▶ What is expected: Every entry below needs to be copied exactly.

(Records from a dataset)
==================================================

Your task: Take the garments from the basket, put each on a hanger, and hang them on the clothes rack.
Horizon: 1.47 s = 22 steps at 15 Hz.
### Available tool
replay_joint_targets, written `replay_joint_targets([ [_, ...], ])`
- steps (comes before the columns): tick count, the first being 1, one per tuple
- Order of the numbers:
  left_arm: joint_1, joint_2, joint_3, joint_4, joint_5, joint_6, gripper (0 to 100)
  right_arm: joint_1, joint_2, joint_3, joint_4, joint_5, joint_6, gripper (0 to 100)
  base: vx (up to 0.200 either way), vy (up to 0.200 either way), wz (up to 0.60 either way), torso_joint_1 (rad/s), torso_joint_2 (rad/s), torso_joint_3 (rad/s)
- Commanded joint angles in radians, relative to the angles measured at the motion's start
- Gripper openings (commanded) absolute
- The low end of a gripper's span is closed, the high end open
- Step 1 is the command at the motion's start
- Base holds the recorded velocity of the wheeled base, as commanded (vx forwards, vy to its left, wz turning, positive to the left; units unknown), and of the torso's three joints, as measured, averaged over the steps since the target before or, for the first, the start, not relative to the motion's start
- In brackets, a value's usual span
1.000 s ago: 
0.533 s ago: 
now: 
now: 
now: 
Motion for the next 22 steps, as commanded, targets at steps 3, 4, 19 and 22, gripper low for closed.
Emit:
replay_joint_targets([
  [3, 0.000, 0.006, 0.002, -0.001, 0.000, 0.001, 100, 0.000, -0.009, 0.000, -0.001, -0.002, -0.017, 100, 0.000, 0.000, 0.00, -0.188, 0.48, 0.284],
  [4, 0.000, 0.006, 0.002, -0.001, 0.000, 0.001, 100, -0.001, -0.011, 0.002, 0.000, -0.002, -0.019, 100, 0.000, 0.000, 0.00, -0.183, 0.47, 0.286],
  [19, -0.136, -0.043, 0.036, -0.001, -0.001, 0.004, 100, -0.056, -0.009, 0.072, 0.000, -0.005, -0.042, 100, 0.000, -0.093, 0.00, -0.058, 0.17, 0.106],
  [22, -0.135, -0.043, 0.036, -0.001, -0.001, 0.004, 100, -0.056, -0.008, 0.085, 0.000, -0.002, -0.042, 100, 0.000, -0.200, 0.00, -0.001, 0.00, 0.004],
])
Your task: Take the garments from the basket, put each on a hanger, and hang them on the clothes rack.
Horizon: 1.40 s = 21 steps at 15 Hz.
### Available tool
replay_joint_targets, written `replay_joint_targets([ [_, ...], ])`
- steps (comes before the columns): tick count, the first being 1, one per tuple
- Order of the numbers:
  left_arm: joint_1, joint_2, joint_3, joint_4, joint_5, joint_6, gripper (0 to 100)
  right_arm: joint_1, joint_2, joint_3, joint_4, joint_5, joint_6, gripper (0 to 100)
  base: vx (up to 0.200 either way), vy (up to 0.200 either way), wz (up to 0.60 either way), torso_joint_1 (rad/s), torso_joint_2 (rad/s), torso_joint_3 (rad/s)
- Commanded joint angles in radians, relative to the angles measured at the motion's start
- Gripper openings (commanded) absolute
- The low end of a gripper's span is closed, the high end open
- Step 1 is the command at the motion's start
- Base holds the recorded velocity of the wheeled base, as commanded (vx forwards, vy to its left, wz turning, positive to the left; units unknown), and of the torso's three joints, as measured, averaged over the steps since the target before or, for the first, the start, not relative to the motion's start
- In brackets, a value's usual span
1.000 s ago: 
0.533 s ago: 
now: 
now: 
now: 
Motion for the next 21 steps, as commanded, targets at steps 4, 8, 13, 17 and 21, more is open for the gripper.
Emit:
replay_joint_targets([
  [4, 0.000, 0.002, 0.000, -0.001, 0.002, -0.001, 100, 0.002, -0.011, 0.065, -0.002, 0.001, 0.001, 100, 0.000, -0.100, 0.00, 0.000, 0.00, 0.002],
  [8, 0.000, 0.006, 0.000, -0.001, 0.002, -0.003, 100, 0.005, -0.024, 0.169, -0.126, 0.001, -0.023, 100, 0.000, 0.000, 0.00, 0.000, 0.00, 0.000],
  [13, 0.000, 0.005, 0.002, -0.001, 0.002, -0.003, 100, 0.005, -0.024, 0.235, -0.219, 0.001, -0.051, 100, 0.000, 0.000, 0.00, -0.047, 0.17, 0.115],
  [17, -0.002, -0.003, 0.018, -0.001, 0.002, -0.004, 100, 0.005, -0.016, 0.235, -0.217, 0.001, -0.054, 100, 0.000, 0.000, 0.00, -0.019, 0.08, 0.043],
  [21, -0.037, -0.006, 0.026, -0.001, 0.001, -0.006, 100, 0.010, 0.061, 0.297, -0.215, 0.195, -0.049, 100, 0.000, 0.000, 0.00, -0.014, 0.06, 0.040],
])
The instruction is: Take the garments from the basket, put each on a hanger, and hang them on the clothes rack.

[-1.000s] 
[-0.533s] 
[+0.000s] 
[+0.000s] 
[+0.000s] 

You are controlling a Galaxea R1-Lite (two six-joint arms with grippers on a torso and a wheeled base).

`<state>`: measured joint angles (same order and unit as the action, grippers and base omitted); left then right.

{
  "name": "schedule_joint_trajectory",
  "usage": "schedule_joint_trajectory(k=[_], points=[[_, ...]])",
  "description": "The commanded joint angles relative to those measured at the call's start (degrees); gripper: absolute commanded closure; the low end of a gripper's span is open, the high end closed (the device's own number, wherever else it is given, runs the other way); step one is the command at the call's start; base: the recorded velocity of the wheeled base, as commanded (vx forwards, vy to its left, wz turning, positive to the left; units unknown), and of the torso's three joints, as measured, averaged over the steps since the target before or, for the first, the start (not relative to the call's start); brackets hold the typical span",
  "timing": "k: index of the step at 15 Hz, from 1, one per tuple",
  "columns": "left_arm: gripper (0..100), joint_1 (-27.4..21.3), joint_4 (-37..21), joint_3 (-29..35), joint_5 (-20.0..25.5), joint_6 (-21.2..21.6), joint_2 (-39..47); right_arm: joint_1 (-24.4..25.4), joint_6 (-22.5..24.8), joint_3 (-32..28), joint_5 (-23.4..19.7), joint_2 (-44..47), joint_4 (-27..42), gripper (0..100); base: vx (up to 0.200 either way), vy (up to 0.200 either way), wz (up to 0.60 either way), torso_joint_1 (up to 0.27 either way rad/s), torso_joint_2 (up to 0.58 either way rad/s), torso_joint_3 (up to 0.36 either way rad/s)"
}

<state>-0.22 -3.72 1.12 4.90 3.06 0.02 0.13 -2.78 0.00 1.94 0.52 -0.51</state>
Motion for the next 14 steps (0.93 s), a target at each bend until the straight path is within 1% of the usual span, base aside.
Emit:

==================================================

▶ Task solution:
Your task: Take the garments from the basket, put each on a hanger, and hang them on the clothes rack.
Horizon: 1.47 s = 22 steps at 15 Hz.
### Available tool
replay_joint_targets, written `replay_joint_targets([ [_, ...], ])`
- steps (comes before the columns): tick count, the first being 1, one per tuple
- Order of the numbers:
  left_arm: joint_1, joint_2, joint_3, joint_4, joint_5, joint_6, gripper (0 to 100)
  right_arm: joint_1, joint_2, joint_3, joint_4, joint_5, joint_6, gripper (0 to 100)
  base: vx (up to 0.200 either way), vy (up to 0.200 either way), wz (up to 0.60 either way), torso_joint_1 (rad/s), torso_joint_2 (rad/s), torso_joint_3 (rad/s)
- Commanded joint angles in radians, relative to the angles measured at the motion's start
- Gripper openings (commanded) absolute
- The low end of a gripper's span is closed, the high end open
- Step 1 is the command at the motion's start
- Base holds the recorded velocity of the wheeled base, as commanded (vx forwards, vy to its left, wz turning, positive to the left; units unknown), and of the torso's three joints, as measured, averaged over the steps since the target before or, for the first, the start, not relative to the motion's start
- In brackets, a value's usual span
1.000 s ago: 
0.533 s ago: 
now: 
now: 
now: 
Motion for the next 22 steps, as commanded, targets at steps 3, 4, 19 and 22, gripper low for closed.
Emit:
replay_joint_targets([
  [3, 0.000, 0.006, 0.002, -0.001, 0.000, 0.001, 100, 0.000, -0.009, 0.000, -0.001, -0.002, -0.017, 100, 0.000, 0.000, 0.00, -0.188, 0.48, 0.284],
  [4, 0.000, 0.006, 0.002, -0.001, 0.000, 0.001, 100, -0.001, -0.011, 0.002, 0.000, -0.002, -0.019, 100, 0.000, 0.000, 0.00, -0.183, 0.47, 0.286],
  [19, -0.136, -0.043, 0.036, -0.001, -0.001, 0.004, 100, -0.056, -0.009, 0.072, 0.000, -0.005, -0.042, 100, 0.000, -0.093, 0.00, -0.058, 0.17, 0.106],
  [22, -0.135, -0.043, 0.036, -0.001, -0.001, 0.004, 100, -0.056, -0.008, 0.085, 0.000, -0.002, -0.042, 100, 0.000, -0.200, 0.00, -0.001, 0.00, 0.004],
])
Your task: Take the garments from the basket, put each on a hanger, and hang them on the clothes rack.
Horizon: 1.40 s = 21 steps at 15 Hz.
### Available tool
replay_joint_targets, written `replay_joint_targets([ [_, ...], ])`
- steps (comes before the columns): tick count, the first being 1, one per tuple
- Order of the numbers:
  left_arm: joint_1, joint_2, joint_3, joint_4, joint_5, joint_6, gripper (0 to 100)
  right_arm: joint_1, joint_2, joint_3, joint_4, joint_5, joint_6, gripper (0 to 100)
  base: vx (up to 0.200 either way), vy (up to 0.200 either way), wz (up to 0.60 either way), torso_joint_1 (rad/s), torso_joint_2 (rad/s), torso_joint_3 (rad/s)
- Commanded joint angles in radians, relative to the angles measured at the motion's start
- Gripper openings (commanded) absolute
- The low end of a gripper's span is closed, the high end open
- Step 1 is the command at the motion's start
- Base holds the recorded velocity of the wheeled base, as commanded (vx forwards, vy to its left, wz turning, positive to the left; units unknown), and of the torso's three joints, as measured, averaged over the steps since the target before or, for the first, the start, not relative to the motion's start
- In brackets, a value's usual span
1.000 s ago: 
0.533 s ago: 
now: 
now: 
now: 
Motion for the next 21 steps, as commanded, targets at steps 4, 8, 13, 17 and 21, more is open for the gripper.
Emit:
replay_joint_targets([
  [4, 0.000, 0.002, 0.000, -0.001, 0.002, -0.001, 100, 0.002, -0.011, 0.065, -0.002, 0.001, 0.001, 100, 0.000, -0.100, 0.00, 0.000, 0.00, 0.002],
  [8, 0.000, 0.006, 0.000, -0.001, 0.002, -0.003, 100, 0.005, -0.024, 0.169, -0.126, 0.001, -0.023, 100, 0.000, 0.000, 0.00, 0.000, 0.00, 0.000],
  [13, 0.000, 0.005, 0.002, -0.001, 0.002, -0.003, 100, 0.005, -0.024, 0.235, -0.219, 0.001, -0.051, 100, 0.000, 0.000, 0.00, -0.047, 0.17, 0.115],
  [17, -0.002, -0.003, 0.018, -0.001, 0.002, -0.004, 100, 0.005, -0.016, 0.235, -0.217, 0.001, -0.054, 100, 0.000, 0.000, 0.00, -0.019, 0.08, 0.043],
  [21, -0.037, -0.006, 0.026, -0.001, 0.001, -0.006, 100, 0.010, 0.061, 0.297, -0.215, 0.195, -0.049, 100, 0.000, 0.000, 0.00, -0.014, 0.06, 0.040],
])
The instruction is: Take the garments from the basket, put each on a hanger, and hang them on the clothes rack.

[-1.000s] 
[-0.533s] 
[+0.000s] 
[+0.000s] 
[+0.000s] 

You are controlling a Galaxea R1-Lite (two six-joint arms with grippers on a torso and a wheeled base).

`<state>`: measured joint angles (same order and unit as the action, grippers and base omitted); left then right.

{
  "name": "schedule_joint_trajectory",
  "usage": "schedule_joint_trajectory(k=[_], points=[[_, ...]])",
  "description": "The commanded joint angles relative to those measured at the call's start (degrees); gripper: absolute commanded closure; the low end of a gripper's span is open, the high end closed (the device's own number, wherever else it is given, runs the other way); step one is the command at the call's start; base: the recorded velocity of the wheeled base, as commanded (vx forwards, vy to its left, wz turning, positive to the left; units unknown), and of the torso's three joints, as measured, averaged over the steps since the target before or, for the first, the start (not relative to the call's start); brackets hold the typical span",
  "timing": "k: index of the step at 15 Hz, from 1, one per tuple",
  "columns": "left_arm: gripper (0..100), joint_1 (-27.4..21.3), joint_4 (-37..21), joint_3 (-29..35), joint_5 (-20.0..25.5), joint_6 (-21.2..21.6), joint_2 (-39..47); right_arm: joint_1 (-24.4..25.4), joint_6 (-22.5..24.8), joint_3 (-32..28), joint_5 (-23.4..19.7), joint_2 (-44..47), joint_4 (-27..42), gripper (0..100); base: vx (up to 0.200 either way), vy (up to 0.200 either way), wz (up to 0.60 either way), torso_joint_1 (up to 0.27 either way rad/s), torso_joint_2 (up to 0.58 either way rad/s), torso_joint_3 (up to 0.36 either way rad/s)"
}

<state>-0.22 -3.72 1.12 4.90 3.06 0.02 0.13 -2.78 0.00 1.94 0.52 -0.51</state>
Motion for the next 14 steps (0.93 s), a target at each bend until the straight path is within 1% of the usual span, base aside.
Emit:

Besides this answer, the exercise requires nothing else.